Interesting, Paul. I like the idea of one mode of thinking being a 'corrective' or as you say, reset, to the other.
I had read Carr's article recently but it struck me that the question was being asked in the all too familiar, linear thinking, scientific cause and effect way. We don't become stupid (or smart) in a vacuum. Perhaps a broader question would be 'Is technology making us stupid?" For myself, I find Google to be an incredibly powerful tool. For my students (I'm a high school teacher) I find that it is just one more thing that is breaking down there ability to think in a linear fashion, in a broadly connected fashion, or in any fashion that requires time, concentration, and sense of purpose.
… continued from above …Even my better students currently seem to struggle with thinking about something for more than a couple of minutes … then they are pulled away by their cell phones, changing the songs on their ipods, sneaking a peak at their Facebook account, and the like (I haven't even mentioned youtube, video games, and TV yet). As disturbing as this is to watch unfold, it is more disturbing when you add in the possibility of the establishment of millions of neural pathways during the adolescent stage of life … teenagers are building their brain function (or so I've read) while they are going through their life experiences. Does this mean if they never think deeply during their teenage years that they may never fully develop the capacity? What is flitting from distraction to distraction training them for? …doing to their ability to think? Google may only be one slice of a very large pie here.
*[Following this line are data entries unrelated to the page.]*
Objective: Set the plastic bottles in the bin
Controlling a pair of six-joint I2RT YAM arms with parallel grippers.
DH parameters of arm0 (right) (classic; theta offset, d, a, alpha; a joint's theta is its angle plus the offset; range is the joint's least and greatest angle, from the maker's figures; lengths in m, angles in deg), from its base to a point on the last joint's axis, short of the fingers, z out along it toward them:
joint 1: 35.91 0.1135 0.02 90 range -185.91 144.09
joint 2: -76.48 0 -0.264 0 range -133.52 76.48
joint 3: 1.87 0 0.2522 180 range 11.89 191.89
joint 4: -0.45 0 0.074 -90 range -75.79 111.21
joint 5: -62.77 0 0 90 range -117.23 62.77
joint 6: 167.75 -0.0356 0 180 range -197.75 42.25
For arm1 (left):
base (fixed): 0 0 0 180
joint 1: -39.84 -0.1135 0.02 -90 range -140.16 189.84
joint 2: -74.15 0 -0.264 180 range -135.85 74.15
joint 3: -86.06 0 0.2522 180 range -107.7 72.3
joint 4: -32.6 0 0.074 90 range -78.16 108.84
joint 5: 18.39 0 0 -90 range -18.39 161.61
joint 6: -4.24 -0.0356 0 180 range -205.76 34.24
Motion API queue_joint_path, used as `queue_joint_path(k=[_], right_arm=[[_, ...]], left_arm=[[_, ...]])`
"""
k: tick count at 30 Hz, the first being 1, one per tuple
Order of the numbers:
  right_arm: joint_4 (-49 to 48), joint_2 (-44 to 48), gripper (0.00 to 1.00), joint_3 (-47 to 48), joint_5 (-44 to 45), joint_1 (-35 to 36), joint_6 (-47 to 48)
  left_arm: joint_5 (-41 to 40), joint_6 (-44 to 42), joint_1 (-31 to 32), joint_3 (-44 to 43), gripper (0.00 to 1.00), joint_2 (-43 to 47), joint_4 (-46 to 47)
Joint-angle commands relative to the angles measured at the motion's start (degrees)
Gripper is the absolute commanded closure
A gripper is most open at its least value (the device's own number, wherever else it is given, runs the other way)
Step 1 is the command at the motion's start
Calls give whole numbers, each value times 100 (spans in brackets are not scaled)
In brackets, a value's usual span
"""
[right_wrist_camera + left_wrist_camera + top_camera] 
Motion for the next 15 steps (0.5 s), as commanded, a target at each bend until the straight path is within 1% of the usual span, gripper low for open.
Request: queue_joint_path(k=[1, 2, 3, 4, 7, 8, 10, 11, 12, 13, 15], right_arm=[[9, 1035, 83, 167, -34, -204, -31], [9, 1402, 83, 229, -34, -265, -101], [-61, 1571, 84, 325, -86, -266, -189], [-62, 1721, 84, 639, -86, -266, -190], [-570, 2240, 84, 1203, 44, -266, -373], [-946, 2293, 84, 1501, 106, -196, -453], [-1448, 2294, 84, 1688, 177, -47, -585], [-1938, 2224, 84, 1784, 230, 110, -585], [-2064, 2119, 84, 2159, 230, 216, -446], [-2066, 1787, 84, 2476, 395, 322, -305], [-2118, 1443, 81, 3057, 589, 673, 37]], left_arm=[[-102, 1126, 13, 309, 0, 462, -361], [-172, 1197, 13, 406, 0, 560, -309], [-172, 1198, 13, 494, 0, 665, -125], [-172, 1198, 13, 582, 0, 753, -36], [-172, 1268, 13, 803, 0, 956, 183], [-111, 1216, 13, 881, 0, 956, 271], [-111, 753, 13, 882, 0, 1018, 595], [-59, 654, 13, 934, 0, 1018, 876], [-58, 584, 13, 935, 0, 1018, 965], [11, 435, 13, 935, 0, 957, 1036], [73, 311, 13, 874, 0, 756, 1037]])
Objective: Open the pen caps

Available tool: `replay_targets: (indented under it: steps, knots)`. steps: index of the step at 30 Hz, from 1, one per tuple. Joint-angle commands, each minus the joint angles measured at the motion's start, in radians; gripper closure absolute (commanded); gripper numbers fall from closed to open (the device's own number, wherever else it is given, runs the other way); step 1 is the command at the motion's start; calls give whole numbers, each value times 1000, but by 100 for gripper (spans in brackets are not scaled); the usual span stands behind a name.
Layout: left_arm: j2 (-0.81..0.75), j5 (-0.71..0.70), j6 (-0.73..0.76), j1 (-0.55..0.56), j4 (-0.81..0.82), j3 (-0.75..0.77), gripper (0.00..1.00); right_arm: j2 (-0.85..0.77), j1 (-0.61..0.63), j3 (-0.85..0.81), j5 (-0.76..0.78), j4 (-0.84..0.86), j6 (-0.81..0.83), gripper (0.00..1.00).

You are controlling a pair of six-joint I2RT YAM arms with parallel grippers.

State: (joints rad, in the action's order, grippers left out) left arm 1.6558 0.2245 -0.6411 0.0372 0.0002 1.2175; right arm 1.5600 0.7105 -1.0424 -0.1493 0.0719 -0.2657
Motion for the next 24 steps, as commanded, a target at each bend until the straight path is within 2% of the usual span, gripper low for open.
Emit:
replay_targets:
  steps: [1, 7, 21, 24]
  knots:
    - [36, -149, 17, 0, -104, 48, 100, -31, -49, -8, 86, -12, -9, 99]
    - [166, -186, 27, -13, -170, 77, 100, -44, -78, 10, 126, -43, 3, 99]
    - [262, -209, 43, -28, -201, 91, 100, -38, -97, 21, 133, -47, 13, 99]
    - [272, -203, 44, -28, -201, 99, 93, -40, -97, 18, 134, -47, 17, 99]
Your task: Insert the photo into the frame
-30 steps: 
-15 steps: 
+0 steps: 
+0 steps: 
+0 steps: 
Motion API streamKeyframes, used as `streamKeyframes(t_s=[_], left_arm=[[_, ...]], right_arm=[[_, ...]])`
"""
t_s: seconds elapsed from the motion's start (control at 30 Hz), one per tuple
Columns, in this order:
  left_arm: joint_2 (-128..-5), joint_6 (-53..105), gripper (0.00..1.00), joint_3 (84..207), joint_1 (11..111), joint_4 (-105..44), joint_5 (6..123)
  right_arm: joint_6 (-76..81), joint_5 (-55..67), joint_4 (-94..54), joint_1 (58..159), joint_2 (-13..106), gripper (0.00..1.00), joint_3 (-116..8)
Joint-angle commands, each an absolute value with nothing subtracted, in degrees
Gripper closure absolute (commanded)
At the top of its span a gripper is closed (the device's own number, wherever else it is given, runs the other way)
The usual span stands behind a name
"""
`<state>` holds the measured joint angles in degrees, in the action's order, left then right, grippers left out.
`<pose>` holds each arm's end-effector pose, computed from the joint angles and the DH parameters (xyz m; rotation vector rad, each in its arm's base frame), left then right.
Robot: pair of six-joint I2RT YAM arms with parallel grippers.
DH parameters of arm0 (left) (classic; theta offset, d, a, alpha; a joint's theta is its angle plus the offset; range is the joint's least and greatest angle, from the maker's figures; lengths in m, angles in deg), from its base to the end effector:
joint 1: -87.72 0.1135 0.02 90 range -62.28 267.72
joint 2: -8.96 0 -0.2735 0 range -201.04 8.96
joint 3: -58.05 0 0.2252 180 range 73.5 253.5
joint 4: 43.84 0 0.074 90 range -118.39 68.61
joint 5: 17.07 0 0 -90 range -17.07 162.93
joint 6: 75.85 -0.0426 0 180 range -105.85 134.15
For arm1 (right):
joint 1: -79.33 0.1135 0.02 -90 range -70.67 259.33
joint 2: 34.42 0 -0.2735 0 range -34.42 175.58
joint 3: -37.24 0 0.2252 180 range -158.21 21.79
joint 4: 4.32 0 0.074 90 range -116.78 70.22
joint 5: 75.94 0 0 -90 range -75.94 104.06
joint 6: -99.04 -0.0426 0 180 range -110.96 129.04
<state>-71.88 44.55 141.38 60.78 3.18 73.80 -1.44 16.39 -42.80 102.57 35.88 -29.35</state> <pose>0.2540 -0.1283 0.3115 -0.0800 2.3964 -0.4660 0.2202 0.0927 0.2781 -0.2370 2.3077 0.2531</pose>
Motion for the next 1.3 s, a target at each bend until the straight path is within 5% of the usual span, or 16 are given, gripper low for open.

Is it the internet or is it Life? I, too, find I am more easily distracted, but it began before Google with the birth of my children which coincided with the upward momentum of my career — which itself coincided with the era of multi-tasking. As I sat down to write this, the cat jumped up on the (newly replaced) screen in my door, the timer went off on the dryer, my (now 24 year old) called me from upstairs and the dogs raised the alarm over an unidentified danger. On the way down to the drier I checked a pot on the stove and let the cat out. And, oh, yes, the whole time I have been carrying around the novel I interrupted reading so I could jot down this comment for you.
A related point: I'm a professional writer, and I find that the way I write actually depends on the way I am writing. My skills with a pen are so poor these days that I am less flowery and more to-the-point if I write with a pen than with a keyboard. When typing, even using the same technology (MS Word) and for the same purpose (writing a news story, say), the way I write depends a little on the size of my screen… when I'm at a conference filing stories from my netbook, my sentences are shorter and the overall structure of the piece simpler and more to-the-point, I think because I can't see as much of my own work on the smaller screen than I would at home on my larger laptop. Am I actually thinking differently? I suspect so!